Whenever the word "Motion" appears in a line of the listing, copy that line.

########################################

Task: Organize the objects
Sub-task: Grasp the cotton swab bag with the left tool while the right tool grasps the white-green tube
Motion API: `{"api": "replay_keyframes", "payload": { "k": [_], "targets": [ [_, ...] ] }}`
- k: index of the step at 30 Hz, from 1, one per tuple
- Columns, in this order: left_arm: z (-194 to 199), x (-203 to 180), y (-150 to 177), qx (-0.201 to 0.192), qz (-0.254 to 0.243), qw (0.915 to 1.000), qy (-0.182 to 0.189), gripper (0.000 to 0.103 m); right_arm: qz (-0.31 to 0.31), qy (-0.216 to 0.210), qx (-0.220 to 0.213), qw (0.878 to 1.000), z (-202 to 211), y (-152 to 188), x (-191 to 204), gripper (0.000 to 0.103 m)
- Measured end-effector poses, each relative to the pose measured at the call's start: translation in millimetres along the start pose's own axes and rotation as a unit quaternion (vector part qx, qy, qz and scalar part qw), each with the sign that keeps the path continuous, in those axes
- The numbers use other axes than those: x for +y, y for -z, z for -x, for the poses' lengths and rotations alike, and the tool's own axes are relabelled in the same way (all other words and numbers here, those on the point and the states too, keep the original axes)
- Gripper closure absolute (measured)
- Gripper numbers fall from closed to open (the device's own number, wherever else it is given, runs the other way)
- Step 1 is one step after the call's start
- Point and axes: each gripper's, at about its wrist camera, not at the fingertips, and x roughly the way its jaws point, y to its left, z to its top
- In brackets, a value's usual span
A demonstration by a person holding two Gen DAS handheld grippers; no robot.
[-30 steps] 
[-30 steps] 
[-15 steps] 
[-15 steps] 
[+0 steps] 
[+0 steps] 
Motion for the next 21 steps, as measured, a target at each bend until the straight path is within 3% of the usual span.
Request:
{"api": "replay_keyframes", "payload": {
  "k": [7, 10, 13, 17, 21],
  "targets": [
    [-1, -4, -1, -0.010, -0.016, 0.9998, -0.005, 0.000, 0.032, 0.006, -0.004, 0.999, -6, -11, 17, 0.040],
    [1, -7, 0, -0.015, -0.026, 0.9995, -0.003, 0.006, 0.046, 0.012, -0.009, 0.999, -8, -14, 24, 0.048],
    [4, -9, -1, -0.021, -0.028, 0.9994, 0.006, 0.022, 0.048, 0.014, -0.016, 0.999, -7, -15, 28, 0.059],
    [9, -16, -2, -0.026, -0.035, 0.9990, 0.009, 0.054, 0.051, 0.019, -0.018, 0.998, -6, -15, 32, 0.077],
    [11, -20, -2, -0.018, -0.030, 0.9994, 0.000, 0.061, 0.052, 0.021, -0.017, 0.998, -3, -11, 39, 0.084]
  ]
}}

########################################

* Output of the exercise *
Motion API: `{"api": "replay_keyframes", "payload": { "k": [_], "targets": [ [_, ...] ] }}`
Motion for the next 21 steps, as measured, a target at each bend until the straight path is within 3% of the usual span.

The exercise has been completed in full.